__INSTRUCTIONS FOR THE TASK__. Having read the material, return every line of it exactly.
*** Block opens ***
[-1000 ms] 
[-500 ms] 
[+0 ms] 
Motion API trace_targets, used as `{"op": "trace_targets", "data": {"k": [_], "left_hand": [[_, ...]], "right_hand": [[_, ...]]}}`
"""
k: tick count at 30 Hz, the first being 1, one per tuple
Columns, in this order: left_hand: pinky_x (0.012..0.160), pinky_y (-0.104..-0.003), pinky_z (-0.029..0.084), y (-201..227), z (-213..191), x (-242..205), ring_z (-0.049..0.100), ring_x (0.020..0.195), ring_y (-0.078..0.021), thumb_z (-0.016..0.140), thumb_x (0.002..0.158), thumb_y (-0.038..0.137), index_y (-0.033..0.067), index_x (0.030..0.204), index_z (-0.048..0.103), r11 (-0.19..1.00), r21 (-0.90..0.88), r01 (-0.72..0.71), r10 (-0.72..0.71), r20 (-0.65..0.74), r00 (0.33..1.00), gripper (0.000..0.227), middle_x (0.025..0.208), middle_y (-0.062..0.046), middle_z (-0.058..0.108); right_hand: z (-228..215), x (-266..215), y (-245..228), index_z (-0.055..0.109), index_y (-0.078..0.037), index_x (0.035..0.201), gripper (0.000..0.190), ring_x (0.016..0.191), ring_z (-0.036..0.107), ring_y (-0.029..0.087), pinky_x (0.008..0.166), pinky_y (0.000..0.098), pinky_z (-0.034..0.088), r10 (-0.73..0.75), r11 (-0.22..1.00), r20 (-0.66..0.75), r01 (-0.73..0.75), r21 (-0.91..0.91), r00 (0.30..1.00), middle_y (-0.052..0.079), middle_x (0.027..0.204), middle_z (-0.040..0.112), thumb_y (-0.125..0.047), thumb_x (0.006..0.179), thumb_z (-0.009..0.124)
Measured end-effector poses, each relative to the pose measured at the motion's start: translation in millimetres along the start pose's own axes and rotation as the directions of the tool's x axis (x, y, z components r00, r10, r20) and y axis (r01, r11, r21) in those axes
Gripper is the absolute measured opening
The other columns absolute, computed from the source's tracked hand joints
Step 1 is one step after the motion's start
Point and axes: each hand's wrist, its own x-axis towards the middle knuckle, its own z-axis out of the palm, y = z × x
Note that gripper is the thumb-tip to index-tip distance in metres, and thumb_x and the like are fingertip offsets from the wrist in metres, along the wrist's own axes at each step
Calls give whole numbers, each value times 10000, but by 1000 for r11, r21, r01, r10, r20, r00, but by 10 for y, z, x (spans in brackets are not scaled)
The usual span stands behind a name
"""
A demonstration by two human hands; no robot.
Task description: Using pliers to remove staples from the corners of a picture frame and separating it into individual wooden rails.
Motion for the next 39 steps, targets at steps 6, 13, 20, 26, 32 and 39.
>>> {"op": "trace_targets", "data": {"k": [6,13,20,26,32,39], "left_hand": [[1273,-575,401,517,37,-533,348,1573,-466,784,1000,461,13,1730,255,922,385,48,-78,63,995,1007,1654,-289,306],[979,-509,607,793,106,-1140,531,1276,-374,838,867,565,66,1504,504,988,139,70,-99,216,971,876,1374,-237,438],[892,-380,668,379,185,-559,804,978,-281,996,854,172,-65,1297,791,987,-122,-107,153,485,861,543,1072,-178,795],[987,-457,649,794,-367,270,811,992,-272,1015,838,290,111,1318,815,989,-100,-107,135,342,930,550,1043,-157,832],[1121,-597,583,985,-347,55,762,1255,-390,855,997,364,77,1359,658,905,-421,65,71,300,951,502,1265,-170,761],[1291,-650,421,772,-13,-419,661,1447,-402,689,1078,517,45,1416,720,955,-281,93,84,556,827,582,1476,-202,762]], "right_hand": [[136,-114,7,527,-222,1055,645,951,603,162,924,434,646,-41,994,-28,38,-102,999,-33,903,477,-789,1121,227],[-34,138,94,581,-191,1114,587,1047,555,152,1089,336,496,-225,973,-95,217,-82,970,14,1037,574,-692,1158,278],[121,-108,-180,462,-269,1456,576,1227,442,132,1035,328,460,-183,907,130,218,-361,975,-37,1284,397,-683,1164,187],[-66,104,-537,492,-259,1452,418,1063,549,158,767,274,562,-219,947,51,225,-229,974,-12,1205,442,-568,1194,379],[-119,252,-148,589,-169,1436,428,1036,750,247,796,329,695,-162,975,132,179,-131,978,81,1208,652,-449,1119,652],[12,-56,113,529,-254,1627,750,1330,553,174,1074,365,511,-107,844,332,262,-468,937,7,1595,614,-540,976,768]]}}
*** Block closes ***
__RESPONSE AREA__.
[-1000 ms] 
[-500 ms] 
[+0 ms] 
Motion API trace_targets, used as `{"op": "trace_targets", "data": {"k": [_], "left_hand": [[_, ...]], "right_hand": [[_, ...]]}}`
"""
k: tick count at 30 Hz, the first being 1, one per tuple
Columns, in this order: left_hand: pinky_x (0.012..0.160), pinky_y (-0.104..-0.003), pinky_z (-0.029..0.084), y (-201..227), z (-213..191), x (-242..205), ring_z (-0.049..0.100), ring_x (0.020..0.195), ring_y (-0.078..0.021), thumb_z (-0.016..0.140), thumb_x (0.002..0.158), thumb_y (-0.038..0.137), index_y (-0.033..0.067), index_x (0.030..0.204), index_z (-0.048..0.103), r11 (-0.19..1.00), r21 (-0.90..0.88), r01 (-0.72..0.71), r10 (-0.72..0.71), r20 (-0.65..0.74), r00 (0.33..1.00), gripper (0.000..0.227), middle_x (0.025..0.208), middle_y (-0.062..0.046), middle_z (-0.058..0.108); right_hand: z (-228..215), x (-266..215), y (-245..228), index_z (-0.055..0.109), index_y (-0.078..0.037), index_x (0.035..0.201), gripper (0.000..0.190), ring_x (0.016..0.191), ring_z (-0.036..0.107), ring_y (-0.029..0.087), pinky_x (0.008..0.166), pinky_y (0.000..0.098), pinky_z (-0.034..0.088), r10 (-0.73..0.75), r11 (-0.22..1.00), r20 (-0.66..0.75), r01 (-0.73..0.75), r21 (-0.91..0.91), r00 (0.30..1.00), middle_y (-0.052..0.079), middle_x (0.027..0.204), middle_z (-0.040..0.112), thumb_y (-0.125..0.047), thumb_x (0.006..0.179), thumb_z (-0.009..0.124)
Measured end-effector poses, each relative to the pose measured at the motion's start: translation in millimetres along the start pose's own axes and rotation as the directions of the tool's x axis (x, y, z components r00, r10, r20) and y axis (r01, r11, r21) in those axes
Gripper is the absolute measured opening
The other columns absolute, computed from the source's tracked hand joints
Step 1 is one step after the motion's start
Point and axes: each hand's wrist, its own x-axis towards the middle knuckle, its own z-axis out of the palm, y = z × x
Note that gripper is the thumb-tip to index-tip distance in metres, and thumb_x and the like are fingertip offsets from the wrist in metres, along the wrist's own axes at each step
Calls give whole numbers, each value times 10000, but by 1000 for r11, r21, r01, r10, r20, r00, but by 10 for y, z, x (spans in brackets are not scaled)
The usual span stands behind a name
"""
A demonstration by two human hands; no robot.
Task description: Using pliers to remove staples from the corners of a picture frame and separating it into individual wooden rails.
Motion for the next 39 steps, targets at steps 6, 13, 20, 26, 32 and 39.
>>> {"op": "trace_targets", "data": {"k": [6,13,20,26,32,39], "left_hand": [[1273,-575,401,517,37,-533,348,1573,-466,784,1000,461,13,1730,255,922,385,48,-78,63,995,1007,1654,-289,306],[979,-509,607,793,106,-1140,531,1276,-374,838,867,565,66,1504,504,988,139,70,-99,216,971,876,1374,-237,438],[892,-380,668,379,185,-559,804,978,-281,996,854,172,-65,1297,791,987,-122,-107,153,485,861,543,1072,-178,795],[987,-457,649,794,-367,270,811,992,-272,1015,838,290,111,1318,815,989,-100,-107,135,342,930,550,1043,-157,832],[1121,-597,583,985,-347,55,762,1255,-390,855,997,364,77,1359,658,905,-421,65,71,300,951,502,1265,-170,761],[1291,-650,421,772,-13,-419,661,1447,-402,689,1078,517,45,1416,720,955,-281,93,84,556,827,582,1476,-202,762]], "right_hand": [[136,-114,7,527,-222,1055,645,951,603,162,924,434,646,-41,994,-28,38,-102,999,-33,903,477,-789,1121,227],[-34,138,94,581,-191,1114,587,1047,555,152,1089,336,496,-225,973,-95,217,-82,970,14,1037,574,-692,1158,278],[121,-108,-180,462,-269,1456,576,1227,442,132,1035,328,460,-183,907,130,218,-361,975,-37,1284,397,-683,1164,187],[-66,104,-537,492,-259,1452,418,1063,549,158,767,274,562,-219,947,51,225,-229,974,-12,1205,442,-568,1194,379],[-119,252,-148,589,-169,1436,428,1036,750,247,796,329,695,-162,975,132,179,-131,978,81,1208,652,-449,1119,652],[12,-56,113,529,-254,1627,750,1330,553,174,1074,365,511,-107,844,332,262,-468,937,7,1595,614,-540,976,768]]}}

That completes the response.